In total, doctors hope to test the serum in thousands of children, up to 28,860 in all. The trial is open to children residing in France, but also to residents of Germany and the United Kingdom.

• What do we know about the analyzed serum?

The serum, which will be sold under the name Beyfortus, isn’t exactly a vaccine. But it is, like a vaccine, a preventative treatment.

Unlike vaccines that use traditional technologies, the serum consists of a monoclonal antibody, that is, a synthetic antibody, developed in the laboratory. This particularity means that it offers a so-called passive immunity to the infant.

In the case of a classic vaccine, the treatment allows an organism to develop its own antibodies.

• Why is study essential?

The study has one objective: to prevent the development of the respiratory syncytial virus (RSV), responsible for bronchiolitis, in babies, while France is experiencing a particularly strong epidemic this winter, in addition to flu and covid.

If the bronchiolitis is mostly mild, this respiratory disease can take severe forms, especially in infants, and require a visit to the emergency room, or even hospitalization.

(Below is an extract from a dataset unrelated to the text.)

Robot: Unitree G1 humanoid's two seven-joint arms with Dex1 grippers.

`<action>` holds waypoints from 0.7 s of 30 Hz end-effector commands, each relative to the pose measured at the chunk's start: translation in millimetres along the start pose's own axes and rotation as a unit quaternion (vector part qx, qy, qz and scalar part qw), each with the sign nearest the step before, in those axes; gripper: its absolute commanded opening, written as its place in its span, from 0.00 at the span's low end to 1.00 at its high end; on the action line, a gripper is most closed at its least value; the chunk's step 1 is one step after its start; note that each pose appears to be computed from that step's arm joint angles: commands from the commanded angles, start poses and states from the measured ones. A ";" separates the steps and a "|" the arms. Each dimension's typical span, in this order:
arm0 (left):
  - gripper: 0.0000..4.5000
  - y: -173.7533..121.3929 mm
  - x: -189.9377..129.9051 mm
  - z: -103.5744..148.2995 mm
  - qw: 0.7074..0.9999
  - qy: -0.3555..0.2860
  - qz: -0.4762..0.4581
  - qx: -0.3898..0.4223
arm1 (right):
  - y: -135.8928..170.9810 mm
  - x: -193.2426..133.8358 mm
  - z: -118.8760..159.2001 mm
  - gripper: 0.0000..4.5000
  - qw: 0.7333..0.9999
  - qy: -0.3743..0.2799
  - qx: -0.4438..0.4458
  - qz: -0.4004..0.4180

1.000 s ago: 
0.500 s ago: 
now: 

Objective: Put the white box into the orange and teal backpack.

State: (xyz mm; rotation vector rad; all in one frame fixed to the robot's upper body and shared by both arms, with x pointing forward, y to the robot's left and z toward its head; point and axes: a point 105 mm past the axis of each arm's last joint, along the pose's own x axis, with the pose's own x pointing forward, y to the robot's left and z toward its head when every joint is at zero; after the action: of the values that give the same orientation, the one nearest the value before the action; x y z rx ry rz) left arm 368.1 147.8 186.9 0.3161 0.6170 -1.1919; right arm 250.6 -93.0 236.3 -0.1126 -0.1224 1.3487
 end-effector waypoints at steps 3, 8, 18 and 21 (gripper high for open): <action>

Pfizer estimates that around 102,000 children die from RSV each year worldwide, half of them under six months of age.

• How is this a scoop?

Currently, there is no vaccine against bronchiolitis. Only one preventive treatment against the disease has been developed, it is palivizumab, marketed under the name of Synagis by the AstraZeneca laboratory.

It consists of an intramuscular injection to be performed every four weeks during the epidemic season. It is only feasible in a hospital setting.

Therefore, a restrictive dose and reserved for babies with higher risk or very premature babies. Therefore, a vaccine open to all babies would be a more effective way to combat the disease.

• Are there other vaccines in preparation?

In addition to the serum developed by Sanofi and AstraZeneca, the Pfizer lab is also working on a vaccine against bronchiolitis. In early November it announced that it had obtained positive results, paving the way for future authorization.

Some thirty vaccines or monoclonal antibodies were also in the clinical trial phase last summer, according to the scientific journal Lancet Infectious Diseases.